“Curiosity about the unknown has no boundaries. Symbols, images, place and cultures merge. Time slips away. The stars, the cards, the mystic vigil may hold the answers. By shifting the point of view an inner spirit is released. Free to create.”
— Betye Saar
Cosmosaic was the word I chose in 1998 for a collage series that marked my first efforts at bringing to larger artworks what I had learned from creating numerous miniatures. They were intended as gifts for loved ones, with each focusing on the unique soul of the intended recipient. After completing fourteen of them over a seven-year span, I produced another in 2006 to exhibit with The Society of Layerists in Multi–Media. It relied on a more time-intensive technique than prior Cosmosaics, was more deliberate in conceptual development, was meant for no specific individual, and was more overtly metaphysical than any collage artwork I had done previously. As far as I was concerned, it was clearly a Cosmosaic, but it also stood apart from the series pattern and subsequently made the rounds of various exhibitions between periods of storage until we expanded our gallery space last year. Just as I had settled into the idea that this piece might always reside at my studio, it found a buyer this past weekend during the Open Studios ARTTOUR.

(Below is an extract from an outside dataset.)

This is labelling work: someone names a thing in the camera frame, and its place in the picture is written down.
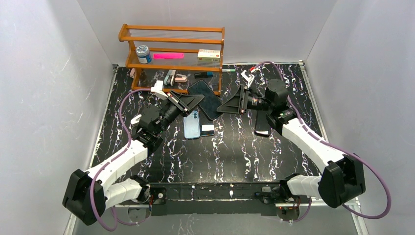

After looking through some old promotional notes, I was a bit surprised to discover the degree to which I had described the piece in spiritual terms:
“The largest composition in an eight-year series, this most recent ‘Cosmosaic’ represents my intensified concern with symmetry, proportion, and balance, both thematically and aesthetically. A spontaneous blending of found material — symbolic images, familiar icons, and mundane fragments — it shapes an interpretation of ‘the moving stream of life.’ The visual approach reinforces my sense of a profound interconnectedness, with eternal access to atonement, forgiveness, illumination, opportunity for soul attainment, and individual freedom through the Universal Christ.”